Record extracts:
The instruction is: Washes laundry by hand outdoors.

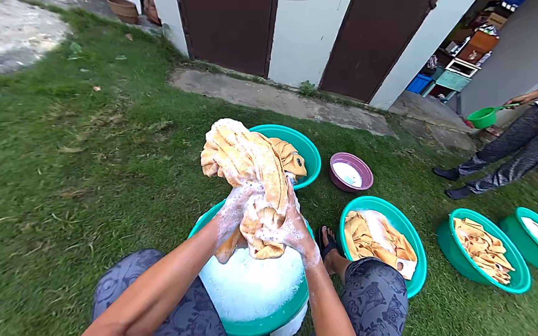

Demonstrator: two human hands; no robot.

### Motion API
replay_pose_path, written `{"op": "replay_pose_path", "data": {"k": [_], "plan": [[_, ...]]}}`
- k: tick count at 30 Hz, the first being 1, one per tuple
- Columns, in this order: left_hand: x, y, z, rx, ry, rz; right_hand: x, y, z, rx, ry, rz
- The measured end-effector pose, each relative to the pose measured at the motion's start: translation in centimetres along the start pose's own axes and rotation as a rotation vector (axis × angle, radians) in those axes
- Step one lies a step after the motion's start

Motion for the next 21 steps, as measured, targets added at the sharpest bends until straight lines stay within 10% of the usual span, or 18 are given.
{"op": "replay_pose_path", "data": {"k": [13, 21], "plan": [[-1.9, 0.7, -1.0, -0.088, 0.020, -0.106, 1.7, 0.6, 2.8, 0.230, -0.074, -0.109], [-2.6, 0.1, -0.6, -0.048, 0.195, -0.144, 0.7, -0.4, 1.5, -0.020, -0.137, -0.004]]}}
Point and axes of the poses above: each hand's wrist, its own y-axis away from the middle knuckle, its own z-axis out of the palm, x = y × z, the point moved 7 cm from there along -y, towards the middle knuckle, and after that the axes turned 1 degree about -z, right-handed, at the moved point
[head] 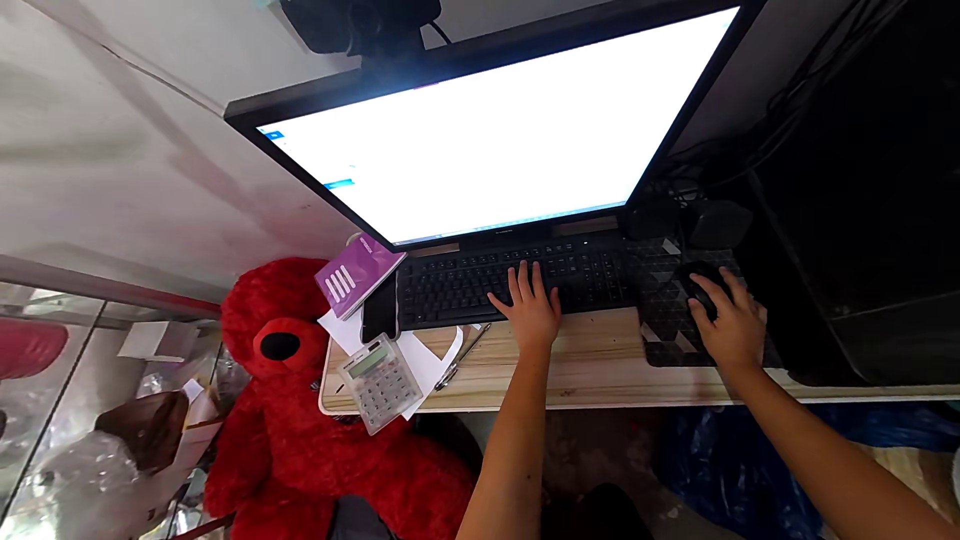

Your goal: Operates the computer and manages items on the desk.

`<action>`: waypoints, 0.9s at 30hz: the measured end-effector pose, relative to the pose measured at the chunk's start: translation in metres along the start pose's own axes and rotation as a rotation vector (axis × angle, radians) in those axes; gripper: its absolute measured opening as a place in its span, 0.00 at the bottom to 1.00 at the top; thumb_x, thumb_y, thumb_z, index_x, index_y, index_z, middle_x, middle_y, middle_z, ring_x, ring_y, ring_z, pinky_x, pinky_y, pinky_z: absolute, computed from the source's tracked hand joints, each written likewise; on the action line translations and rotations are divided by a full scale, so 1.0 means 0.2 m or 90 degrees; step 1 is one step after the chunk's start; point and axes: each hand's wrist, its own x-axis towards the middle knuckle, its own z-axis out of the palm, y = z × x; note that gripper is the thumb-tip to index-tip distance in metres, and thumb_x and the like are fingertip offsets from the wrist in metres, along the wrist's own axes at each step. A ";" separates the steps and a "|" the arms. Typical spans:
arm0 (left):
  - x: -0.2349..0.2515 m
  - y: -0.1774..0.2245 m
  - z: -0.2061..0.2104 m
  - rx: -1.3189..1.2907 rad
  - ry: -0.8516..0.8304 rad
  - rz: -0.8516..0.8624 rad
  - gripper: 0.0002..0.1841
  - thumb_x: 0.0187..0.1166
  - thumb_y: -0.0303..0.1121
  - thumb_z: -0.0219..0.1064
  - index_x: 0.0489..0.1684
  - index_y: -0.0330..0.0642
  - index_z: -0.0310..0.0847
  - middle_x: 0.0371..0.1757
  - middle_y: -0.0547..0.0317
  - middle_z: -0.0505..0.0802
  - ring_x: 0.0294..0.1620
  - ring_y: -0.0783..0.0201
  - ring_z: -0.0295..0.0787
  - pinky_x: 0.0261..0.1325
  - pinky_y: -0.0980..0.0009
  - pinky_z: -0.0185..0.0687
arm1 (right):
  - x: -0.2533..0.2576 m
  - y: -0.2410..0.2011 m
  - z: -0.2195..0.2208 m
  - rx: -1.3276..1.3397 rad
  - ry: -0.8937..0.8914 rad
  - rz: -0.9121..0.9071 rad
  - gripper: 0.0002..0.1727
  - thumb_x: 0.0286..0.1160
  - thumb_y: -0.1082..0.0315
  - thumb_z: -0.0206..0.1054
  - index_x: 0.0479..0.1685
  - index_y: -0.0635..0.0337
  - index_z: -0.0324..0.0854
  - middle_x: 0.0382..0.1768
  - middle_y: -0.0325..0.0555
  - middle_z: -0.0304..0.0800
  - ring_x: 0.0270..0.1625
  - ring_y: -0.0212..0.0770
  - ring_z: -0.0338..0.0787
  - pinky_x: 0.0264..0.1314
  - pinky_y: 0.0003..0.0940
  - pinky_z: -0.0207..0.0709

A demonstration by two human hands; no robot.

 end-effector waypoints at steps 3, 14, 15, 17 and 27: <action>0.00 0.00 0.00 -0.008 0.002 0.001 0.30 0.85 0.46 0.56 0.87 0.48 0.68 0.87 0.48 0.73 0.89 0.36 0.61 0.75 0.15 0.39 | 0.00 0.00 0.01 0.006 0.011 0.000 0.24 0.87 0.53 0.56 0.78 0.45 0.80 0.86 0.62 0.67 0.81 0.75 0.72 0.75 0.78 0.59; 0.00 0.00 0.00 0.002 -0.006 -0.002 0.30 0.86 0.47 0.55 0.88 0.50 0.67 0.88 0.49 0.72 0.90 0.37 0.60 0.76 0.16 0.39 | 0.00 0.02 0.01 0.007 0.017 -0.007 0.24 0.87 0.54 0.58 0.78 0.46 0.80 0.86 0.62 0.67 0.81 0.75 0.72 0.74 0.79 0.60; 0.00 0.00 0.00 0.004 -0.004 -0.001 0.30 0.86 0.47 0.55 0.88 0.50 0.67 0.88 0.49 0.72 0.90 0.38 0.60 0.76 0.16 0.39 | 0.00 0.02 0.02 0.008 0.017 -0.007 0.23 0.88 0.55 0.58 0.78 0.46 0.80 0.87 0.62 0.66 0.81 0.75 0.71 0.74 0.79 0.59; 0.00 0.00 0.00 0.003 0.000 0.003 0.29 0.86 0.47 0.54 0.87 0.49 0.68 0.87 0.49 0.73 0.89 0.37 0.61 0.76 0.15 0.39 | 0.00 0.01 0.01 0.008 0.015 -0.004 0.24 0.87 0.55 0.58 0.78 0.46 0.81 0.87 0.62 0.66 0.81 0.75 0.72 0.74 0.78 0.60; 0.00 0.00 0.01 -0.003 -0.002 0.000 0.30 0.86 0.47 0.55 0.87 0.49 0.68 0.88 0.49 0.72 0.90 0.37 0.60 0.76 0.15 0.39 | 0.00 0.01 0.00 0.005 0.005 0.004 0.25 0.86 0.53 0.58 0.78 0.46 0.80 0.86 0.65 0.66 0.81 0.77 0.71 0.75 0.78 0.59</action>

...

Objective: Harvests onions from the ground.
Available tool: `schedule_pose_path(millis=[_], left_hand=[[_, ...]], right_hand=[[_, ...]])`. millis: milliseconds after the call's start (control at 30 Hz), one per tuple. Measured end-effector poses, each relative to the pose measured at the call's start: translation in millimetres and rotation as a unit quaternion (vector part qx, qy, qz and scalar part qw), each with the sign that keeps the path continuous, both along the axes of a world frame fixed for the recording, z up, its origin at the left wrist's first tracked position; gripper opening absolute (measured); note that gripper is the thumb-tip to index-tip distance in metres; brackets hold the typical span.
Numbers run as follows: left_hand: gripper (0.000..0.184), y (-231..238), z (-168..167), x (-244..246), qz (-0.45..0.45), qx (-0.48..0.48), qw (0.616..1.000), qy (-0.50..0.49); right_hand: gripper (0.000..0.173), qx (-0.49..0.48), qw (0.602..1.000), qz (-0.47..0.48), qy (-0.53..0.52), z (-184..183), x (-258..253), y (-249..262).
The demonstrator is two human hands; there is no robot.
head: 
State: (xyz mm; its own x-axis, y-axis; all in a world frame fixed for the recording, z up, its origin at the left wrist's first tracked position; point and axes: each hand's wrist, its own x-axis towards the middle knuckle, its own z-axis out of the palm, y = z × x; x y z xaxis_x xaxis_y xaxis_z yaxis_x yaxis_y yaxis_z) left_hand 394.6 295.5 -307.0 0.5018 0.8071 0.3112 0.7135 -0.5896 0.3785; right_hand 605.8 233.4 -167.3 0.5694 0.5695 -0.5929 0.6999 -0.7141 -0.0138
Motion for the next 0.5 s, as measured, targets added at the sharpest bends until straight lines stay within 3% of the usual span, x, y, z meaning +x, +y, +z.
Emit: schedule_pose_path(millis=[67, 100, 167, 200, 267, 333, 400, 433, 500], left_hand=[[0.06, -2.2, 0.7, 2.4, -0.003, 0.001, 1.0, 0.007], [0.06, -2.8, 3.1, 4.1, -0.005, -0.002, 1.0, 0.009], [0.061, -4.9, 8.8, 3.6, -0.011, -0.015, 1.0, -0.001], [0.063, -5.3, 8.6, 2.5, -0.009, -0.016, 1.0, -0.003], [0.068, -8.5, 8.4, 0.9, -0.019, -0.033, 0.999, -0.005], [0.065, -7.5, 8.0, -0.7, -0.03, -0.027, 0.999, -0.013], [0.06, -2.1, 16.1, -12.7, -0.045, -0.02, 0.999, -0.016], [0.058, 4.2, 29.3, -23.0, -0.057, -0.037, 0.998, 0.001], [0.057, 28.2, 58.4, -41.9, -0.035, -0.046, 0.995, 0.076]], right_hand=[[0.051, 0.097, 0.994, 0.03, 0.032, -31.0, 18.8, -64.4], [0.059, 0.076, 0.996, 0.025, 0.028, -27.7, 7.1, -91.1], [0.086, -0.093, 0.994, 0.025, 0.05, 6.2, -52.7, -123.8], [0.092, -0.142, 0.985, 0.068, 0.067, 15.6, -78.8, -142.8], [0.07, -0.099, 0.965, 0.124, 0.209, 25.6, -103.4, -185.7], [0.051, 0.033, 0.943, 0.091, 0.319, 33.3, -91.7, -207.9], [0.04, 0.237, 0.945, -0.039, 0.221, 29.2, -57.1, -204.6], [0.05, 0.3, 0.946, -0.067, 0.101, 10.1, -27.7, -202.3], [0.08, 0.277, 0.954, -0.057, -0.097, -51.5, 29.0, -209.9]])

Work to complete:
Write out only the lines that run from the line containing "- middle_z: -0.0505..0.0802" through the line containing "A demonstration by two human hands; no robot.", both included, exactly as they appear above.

Worked solution:
  - middle_z: -0.0505..0.0802
  - ring_x: 0.0294..0.1620
  - ring_y: -0.0783..0.0201
  - ring_z: -0.0295..0.0787
  - pinky_x: 0.0261..0.1325
  - pinky_y: -0.0980..0.0009
  - pinky_z: -0.0185..0.0687
arm1 (right):
  - x: -0.2533..0.2576 m
  - y: -0.2410..0.2011 m
  - z: -0.2195..0.2208 m
  - rx: -1.3276..1.3397 rad
  - ry: -0.8937..0.8914 rad
  - rz: -0.9121..0.9071 rad
  - gripper: 0.0002..0.1727
  - thumb_x: 0.0286..0.1160
  - thumb_y: -0.1082..0.0315
  - thumb_z: -0.0206..0.1054
  - index_x: 0.0479..0.1685
  - index_y: -0.0635..0.0337
  - index_z: -0.0324..0.0854
  - middle_x: 0.0382..0.1768
  - middle_y: -0.0325..0.0555
  - middle_z: -0.0304..0.0800
  - ring_x: 0.0270..0.1625
  - ring_y: -0.0212..0.0770
  - ring_z: -0.0338..0.0787
  - pinky_x: 0.0264..0.1314
  - pinky_y: 0.0003..0.0940
  - pinky_z: -0.0207..0.0709

A demonstration by two human hands; no robot.

This is the complete answer.